The provincial and federal governments have had years to invest in moving workers out of the clearly dwindling tar sands industry and into new sectors. In 2016 oil prices tanked, and now the prices are tanking again. The IPCC and other scientific bodies have issued multiple reports calling for an urgent transition away from fossil fuels, and social movements have shut down new tar sands infrastructure again and again. These were all opportunities for our governments to support the move to a new economic future. Instead of taking these opportunities they gambled workers’ security and the stability of the climate by putting more and more eggs in the tar sands basket.
In place of this reckless $1.6B bailout, the federal government could have invested in renewable energy production, Alberta could reduce its emissions by 5-7 megatons while creating 19 000 jobs, according to the Green Economy Network’s One Million Climate Jobs report.
Like we said last week when Notley cut tar sands production limits: this moment could be the beginning of a managed and just transition away from the sector and towards renewable energy and other low-carbon sectors. Instead, the federal government is doubling down on climate-forcing fossil fuel production.
This shows our movement is working
It is in this absence of any meaningful climate action that the movement to stop new oil sands pipelines has sprung up and it has been overwhelmingly effective. Diverse coalitions using a variety of tactics have stopped or stalled all but two of seven large-scale (over 150,000 barrels per day) proposed pipelines for oil sands expansion since 2005: Northern Gateway, Keystone XL, Energy East, Line 3, and the TransMountain Expansion. While rail transport of Alberta bitumen has expanded dramatically, the new rail that has come online or is set to still pales in comparison to what these new pipelines would have added.
These pipeline-stalling efforts are a large part of the reason that there is a supply glut in the oil sands right now, and why Notley has called for a temporary cut in production (though it is important to note again that this glut is not as economically damaging as Alberta’s UCP, NDP, or media would have us believe.)
Our movement’s successes are hard to topple. Even Bloomberg says that today’s bailout won’t address the political problems of getting pipelines built. Our movements to block fossil fuel infrastructure is having real impacts on the world, and when government and industry do finally embark on a managed transition towards a just and sustainable future we can claim that as a victory.
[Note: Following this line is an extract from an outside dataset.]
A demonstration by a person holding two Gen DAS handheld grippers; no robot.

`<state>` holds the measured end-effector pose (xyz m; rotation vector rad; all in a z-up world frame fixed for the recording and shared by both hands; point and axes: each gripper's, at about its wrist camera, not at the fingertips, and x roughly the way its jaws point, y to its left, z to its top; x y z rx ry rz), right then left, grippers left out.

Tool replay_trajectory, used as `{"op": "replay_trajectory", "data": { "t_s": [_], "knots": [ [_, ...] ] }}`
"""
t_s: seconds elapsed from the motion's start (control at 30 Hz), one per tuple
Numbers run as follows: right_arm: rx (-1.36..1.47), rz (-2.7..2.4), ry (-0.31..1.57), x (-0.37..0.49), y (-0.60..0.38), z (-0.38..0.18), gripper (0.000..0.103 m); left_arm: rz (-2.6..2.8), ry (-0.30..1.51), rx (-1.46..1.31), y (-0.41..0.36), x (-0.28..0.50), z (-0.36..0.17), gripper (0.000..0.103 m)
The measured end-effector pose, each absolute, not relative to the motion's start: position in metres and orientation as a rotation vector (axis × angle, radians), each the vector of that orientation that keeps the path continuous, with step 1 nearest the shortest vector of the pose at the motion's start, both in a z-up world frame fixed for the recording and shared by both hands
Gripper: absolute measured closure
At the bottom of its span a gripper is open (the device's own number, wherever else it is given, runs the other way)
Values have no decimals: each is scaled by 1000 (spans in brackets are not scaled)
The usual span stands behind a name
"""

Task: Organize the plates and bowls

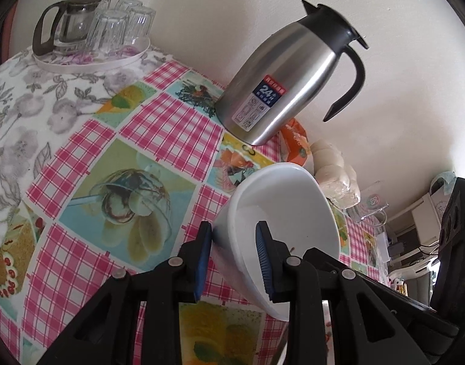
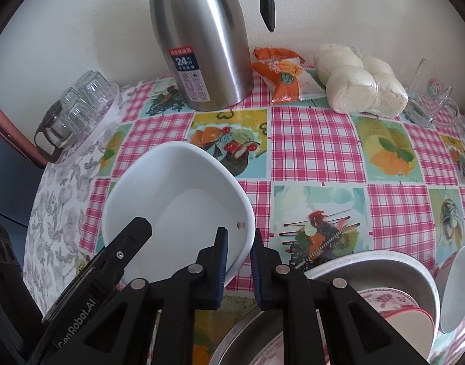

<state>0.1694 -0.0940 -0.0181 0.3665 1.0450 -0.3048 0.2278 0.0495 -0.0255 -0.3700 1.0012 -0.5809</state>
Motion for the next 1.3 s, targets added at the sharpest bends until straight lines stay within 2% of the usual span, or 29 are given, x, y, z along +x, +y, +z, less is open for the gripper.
{"op": "replay_trajectory", "data": {
  "t_s": [0.8, 1.3],
  "knots": [
    [386, -277, 909, 91, -105, 57, 87, -625, 888, -216, 34, 149, 41, 72],
    [404, -250, 758, 28, -112, 86, 87, -646, 781, -162, 28, 96, 72, 72]
  ]
}}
But this “climate policy from below” is not enough for us to make adequate progress. On top of these powerful ‘NOs’ we need to have a more concrete and hopeful vision to push people towards.
We need a real transition
Rachel Notley’s and Justin Trudeau’s governments could have told a different story, that we need to be planning for the world to move on from oil, instead of trying to out-Kenney Kenney at squeezing out as many barrels as we can. This has meant adequate climate action continues to be outside of what’s politically possible. But I do think this is a reality we can shift. Whenever we talk to people in person about the need to transition, what that transition could look like, and how we can protect workers through it, they are overwhelmingly open to it.
So in addition to keep-it-in-the-ground efforts to curtail oil sands expansion, we also need to knit all the climate solutions we know into a more compelling and tangible vision. We need to call more loudly than ever for funding for renewables, energy efficiency, health, education, ecological agriculture, and other low carbon sectors. We need to call for worker retraining, clean up of abandoned oil projects, making our cities walkable, bikeable & transit-friendly, and upholding Indigenous rights. We need to call for a Green New Deal as the progressive wing of the U.S. Democrats, amongst many others, are calling for these days.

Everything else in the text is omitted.